=== Begin Enclosure ===

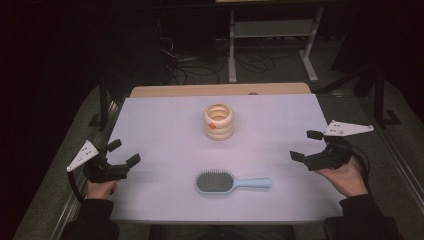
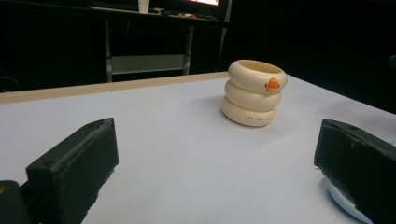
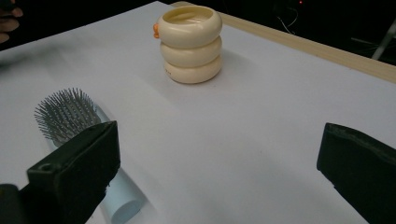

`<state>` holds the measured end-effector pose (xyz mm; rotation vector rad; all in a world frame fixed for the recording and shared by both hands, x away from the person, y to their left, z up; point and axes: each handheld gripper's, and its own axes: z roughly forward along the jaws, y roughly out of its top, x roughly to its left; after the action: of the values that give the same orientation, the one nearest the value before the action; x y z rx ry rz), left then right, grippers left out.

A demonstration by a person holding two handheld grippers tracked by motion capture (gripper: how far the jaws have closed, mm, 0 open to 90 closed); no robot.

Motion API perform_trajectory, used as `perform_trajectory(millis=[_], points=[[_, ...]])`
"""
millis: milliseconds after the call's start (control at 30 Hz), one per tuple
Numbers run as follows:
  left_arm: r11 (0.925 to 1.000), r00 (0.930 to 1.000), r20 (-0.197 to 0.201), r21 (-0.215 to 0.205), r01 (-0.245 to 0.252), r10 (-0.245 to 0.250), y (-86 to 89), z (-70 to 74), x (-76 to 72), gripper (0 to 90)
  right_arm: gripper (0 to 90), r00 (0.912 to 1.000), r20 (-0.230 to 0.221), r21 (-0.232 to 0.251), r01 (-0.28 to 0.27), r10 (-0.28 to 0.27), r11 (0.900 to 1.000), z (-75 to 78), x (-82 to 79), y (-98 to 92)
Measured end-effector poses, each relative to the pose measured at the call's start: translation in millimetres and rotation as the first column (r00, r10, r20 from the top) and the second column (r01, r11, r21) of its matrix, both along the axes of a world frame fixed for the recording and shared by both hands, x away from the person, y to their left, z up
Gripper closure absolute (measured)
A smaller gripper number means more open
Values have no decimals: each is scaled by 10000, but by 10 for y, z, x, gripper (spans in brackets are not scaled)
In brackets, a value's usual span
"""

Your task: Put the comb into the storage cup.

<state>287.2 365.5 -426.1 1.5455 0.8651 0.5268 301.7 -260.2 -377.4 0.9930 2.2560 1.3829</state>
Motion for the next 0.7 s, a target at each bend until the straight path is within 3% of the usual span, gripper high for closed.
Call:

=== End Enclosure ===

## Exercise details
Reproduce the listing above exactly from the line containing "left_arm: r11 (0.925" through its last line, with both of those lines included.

## Output
  left_arm: r11 (0.925 to 1.000), r00 (0.930 to 1.000), r20 (-0.197 to 0.201), r21 (-0.215 to 0.205), r01 (-0.245 to 0.252), r10 (-0.245 to 0.250), y (-86 to 89), z (-70 to 74), x (-76 to 72), gripper (0 to 90)
  right_arm: gripper (0 to 90), r00 (0.912 to 1.000), r20 (-0.230 to 0.221), r21 (-0.232 to 0.251), r01 (-0.28 to 0.27), r10 (-0.28 to 0.27), r11 (0.900 to 1.000), z (-75 to 78), x (-82 to 79), y (-98 to 92)
Measured end-effector poses, each relative to the pose measured at the call's start: translation in millimetres and rotation as the first column (r00, r10, r20 from the top) and the second column (r01, r11, r21) of its matrix, both along the axes of a world frame fixed for the recording and shared by both hands, x away from the person, y to their left, z up
Gripper closure absolute (measured)
A smaller gripper number means more open
Values have no decimals: each is scaled by 10000, but by 10 for y, z, x, gripper (spans in brackets are not scaled)
In brackets, a value's usual span
"""

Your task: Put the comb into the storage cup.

<state>287.2 365.5 -426.1 1.5455 0.8651 0.5268 301.7 -260.2 -377.4 0.9930 2.2560 1.3829</state>
Motion for the next 0.7 s, a target at each bend until the straight path is within 3% of the usual span, gripper high for closed.
Call:

The given output is the complete response.